Lavoro a chiamata: come creare un rapporto di lavoro a chiamata e come funziona?
Le ultime restrizioni all’utilizzo del lavoro a tempo determinato hanno costretto le aziende a guardarsi intorno alla ricerca di altre forme contrattuali flessibili.
La domanda più quotata dell’ultimo periodo, quindi, è diventata “beh, ma allora, posso mica fargli un contrattino a chiamata”??
Rispolveriamolo insieme e vediamo di cosa stiamo parlando!
Quello a chiamata è un contratto di lavoro subordinato che può essere a tempo determinato o indeterminato. Nel caso in cui sia a tempo determinato, questo non vuole dire che gli si applica in automatico la normativa in materia di lavoro a termine (max 12 mesi o 24 con causale, 4 proroghe, ecc). No, qui le proroghe sono di fatto illimitate e se l’azienda è nel settore dei pubblici esercizi, turismo e spettacolo non ci sono neanche limiti massimi di durata.
Bene, sinteticamente come funziona: il Consulente del Lavoro fa una vera e propria assunzione e si sottoscrive un contratto di lavoro che non riporta un orario definito. Dopodiché, ogni volta che l’azienda ha bisogno della prestazione del lavoratore deve fare una comunicazione telematica preventiva al ministero del lavoro per dirgli in quale giorno/i verrà.
Ci sarà poi una busta paga da consegnare al lavoratore, ci sarà una Certificazione Unica da rilasciare l’anno successivo. Attenzione, poi, che anche i lavoratori a chiamata sono soggetti alla normativa in materia di sicurezza sul lavoro.
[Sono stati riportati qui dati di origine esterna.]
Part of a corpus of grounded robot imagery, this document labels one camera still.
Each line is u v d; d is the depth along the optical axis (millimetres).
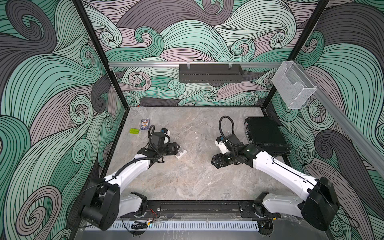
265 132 976
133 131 1037
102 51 879
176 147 802
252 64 950
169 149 759
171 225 698
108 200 402
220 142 730
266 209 613
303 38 815
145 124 1069
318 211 384
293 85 780
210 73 934
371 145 524
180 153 899
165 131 778
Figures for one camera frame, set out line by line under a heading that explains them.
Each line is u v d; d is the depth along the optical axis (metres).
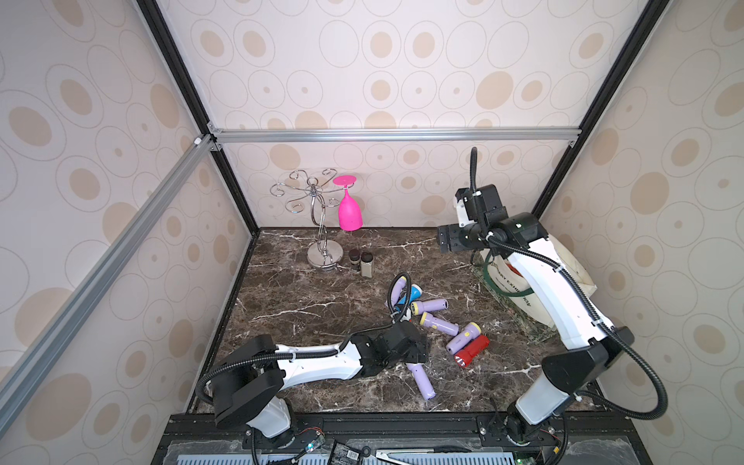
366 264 1.00
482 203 0.54
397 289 1.00
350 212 0.93
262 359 0.44
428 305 0.95
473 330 0.89
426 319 0.90
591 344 0.42
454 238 0.67
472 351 0.85
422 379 0.80
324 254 1.09
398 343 0.60
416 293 0.97
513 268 0.52
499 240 0.50
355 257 1.00
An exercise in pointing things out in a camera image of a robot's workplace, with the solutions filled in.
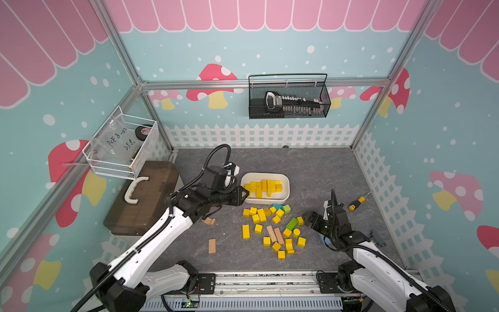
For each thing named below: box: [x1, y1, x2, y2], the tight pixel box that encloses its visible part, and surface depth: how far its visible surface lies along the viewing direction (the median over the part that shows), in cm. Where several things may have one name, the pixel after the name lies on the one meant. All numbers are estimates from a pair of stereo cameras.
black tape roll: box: [134, 124, 154, 142], surface depth 82 cm
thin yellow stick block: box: [267, 179, 271, 198], surface depth 101 cm
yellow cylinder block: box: [261, 179, 268, 193], surface depth 102 cm
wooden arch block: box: [201, 217, 217, 227], surface depth 91 cm
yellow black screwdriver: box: [348, 193, 370, 212], surface depth 98 cm
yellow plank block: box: [250, 181, 257, 194], surface depth 104 cm
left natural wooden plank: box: [266, 224, 278, 243], surface depth 88 cm
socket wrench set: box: [264, 91, 321, 117], surface depth 90 cm
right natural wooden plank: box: [273, 227, 285, 246], surface depth 87 cm
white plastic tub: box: [240, 172, 291, 205], surface depth 102 cm
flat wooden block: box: [208, 238, 217, 255], surface depth 85 cm
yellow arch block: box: [285, 238, 295, 255], surface depth 85 cm
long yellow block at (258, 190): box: [255, 182, 264, 199], surface depth 102 cm
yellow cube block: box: [254, 223, 264, 235], surface depth 88 cm
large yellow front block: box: [242, 224, 251, 240], surface depth 89 cm
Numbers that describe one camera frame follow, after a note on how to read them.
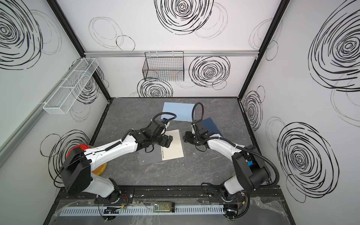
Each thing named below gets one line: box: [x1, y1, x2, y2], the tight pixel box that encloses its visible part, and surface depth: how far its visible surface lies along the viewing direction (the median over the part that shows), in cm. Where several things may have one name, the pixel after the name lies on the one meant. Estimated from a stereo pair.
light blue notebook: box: [160, 102, 195, 122], surface depth 117 cm
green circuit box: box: [153, 201, 175, 213], surface depth 68 cm
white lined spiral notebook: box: [138, 128, 185, 166], surface depth 90 cm
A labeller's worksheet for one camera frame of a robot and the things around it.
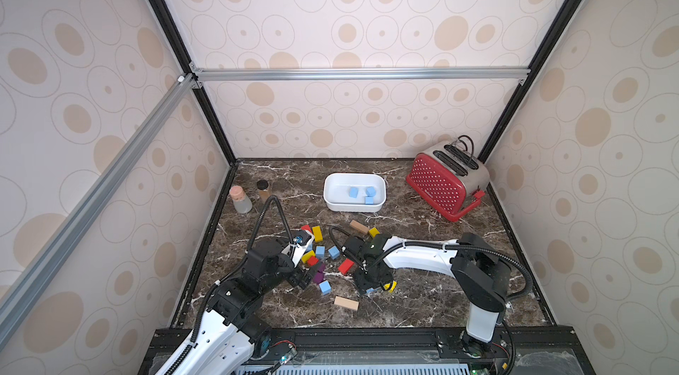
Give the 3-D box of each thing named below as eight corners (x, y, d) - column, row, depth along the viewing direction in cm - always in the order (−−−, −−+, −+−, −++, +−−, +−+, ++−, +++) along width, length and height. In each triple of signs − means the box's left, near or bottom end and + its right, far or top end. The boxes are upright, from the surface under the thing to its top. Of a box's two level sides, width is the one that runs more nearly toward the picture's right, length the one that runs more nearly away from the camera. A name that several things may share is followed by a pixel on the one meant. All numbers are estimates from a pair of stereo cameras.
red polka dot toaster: (437, 226, 101) (454, 193, 85) (408, 184, 114) (418, 149, 98) (484, 209, 106) (509, 175, 90) (451, 170, 119) (467, 135, 103)
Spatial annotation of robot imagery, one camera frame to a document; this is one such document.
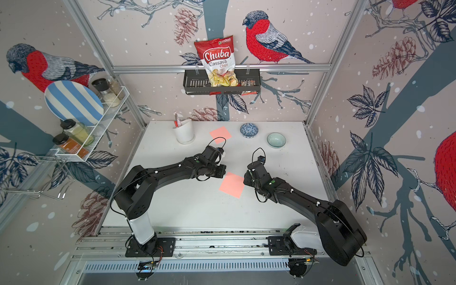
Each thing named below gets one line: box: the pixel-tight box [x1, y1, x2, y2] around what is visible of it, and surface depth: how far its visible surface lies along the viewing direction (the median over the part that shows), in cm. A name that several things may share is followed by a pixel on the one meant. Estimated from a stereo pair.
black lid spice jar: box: [91, 77, 121, 108], surface depth 83 cm
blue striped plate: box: [43, 80, 105, 127], surface depth 73 cm
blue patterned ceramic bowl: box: [239, 122, 259, 139], surface depth 116 cm
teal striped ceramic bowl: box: [266, 132, 287, 148], surface depth 109 cm
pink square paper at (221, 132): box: [209, 125, 233, 145], surface depth 121 cm
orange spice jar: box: [52, 133, 90, 160], surface depth 62 cm
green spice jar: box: [59, 118, 95, 147], surface depth 67 cm
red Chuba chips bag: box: [193, 35, 239, 87], surface depth 83 cm
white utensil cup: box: [172, 119, 196, 145], surface depth 108 cm
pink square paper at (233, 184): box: [218, 172, 246, 199], surface depth 92 cm
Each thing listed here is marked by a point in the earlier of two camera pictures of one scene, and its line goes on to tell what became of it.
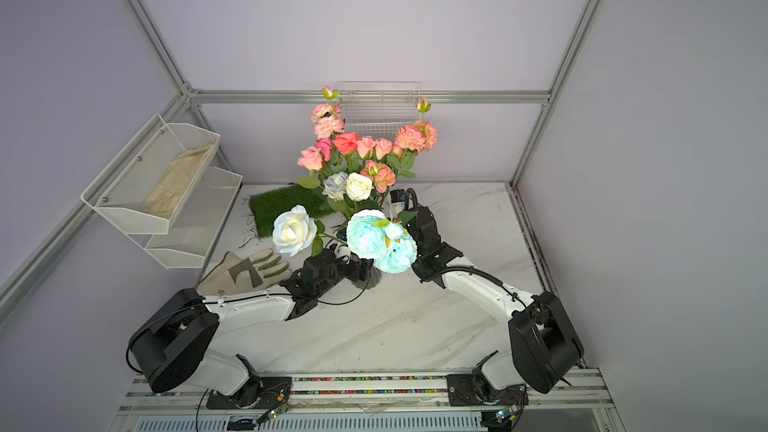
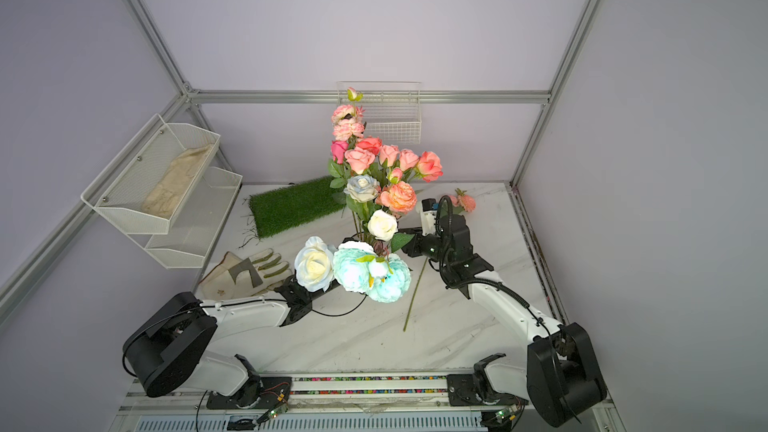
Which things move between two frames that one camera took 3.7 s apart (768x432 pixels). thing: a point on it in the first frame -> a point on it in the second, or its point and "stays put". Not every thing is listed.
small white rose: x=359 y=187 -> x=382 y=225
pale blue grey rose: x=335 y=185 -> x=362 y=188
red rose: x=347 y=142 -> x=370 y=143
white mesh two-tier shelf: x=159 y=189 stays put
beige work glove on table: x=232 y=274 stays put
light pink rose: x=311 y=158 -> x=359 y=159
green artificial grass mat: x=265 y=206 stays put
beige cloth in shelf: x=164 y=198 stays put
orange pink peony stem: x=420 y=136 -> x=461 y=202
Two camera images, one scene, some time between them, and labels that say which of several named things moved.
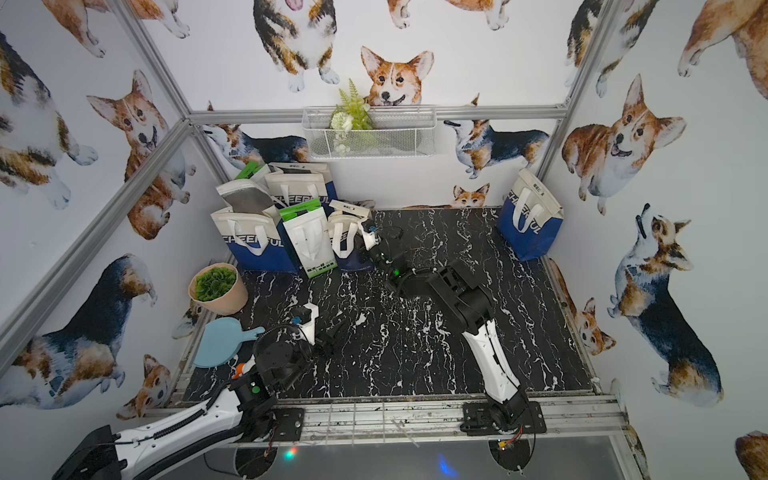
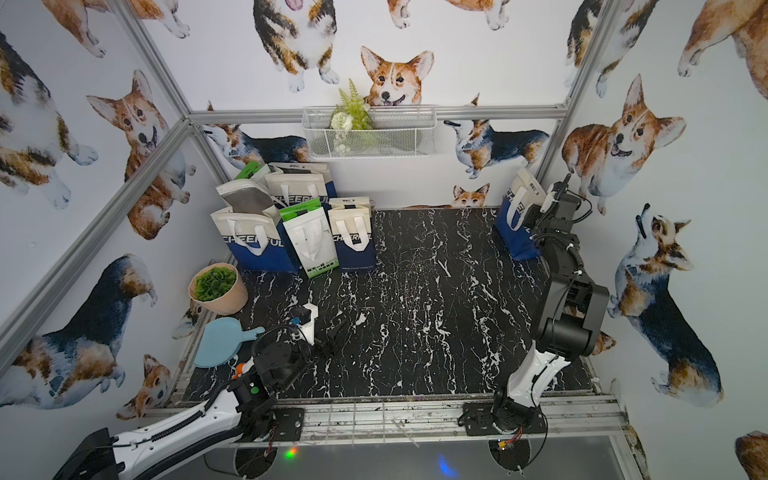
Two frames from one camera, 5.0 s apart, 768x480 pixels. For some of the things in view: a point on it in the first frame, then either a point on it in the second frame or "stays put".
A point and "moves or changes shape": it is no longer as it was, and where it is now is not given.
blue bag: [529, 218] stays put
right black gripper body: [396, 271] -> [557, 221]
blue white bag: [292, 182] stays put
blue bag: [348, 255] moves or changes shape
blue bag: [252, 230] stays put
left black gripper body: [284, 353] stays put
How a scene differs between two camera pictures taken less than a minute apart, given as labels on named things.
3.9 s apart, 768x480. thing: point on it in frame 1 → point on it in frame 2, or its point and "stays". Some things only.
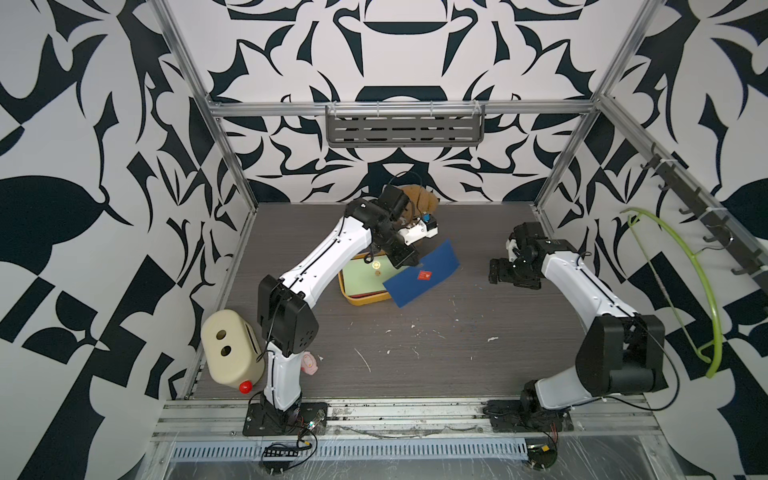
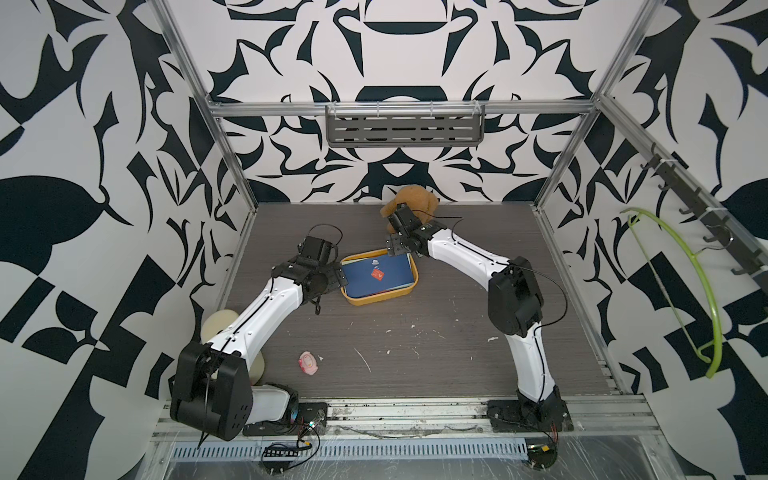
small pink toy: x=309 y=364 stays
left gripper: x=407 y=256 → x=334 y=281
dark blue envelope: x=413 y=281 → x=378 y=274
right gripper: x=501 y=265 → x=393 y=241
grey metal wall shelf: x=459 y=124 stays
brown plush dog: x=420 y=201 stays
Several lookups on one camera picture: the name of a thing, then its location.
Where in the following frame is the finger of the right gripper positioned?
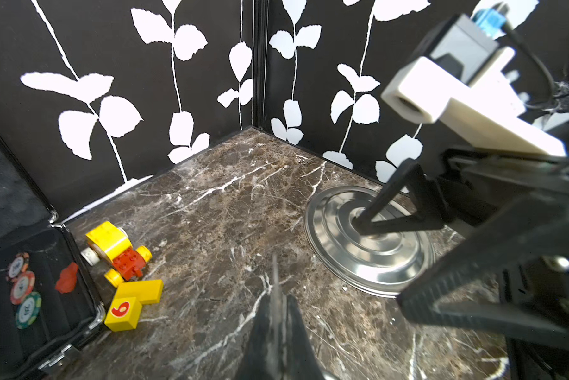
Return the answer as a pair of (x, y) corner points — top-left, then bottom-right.
(352, 157), (452, 237)

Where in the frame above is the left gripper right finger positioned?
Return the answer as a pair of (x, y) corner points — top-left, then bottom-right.
(397, 192), (569, 340)

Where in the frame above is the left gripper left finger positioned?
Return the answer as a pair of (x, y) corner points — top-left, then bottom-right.
(234, 295), (324, 379)

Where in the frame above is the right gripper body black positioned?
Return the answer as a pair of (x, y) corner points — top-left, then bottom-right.
(436, 123), (569, 228)

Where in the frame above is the steel pot lid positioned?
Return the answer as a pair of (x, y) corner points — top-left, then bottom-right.
(305, 186), (436, 298)

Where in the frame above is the yellow number six block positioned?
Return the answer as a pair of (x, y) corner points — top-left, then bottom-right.
(104, 280), (164, 332)

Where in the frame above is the yellow red toy car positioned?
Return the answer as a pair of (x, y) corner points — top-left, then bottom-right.
(81, 221), (153, 288)

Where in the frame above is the black poker chip case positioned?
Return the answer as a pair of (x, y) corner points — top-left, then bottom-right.
(0, 138), (105, 379)

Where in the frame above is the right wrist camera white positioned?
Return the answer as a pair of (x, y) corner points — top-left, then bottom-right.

Bene, per capire se si può fare o meno un rapporto a chiamata, sentite un Consulente del Lavoro perché ci sono delle valutazioni da fare in base al settore di attività, alla mansione e al tipo di lavoratore che abbiamo scelto.
Sia chiaro, comunque, che se ho un impiegato in studio dal lunedì al venerdì dalle 9,00 alle 13,00 o un cameriere che lavora nel mio ristorante tutti i weekend con continuità, il lavoro a chiamata di certo non fa per me.
Non è un caso, infatti, che si chiami anche lavoro “intermittente”.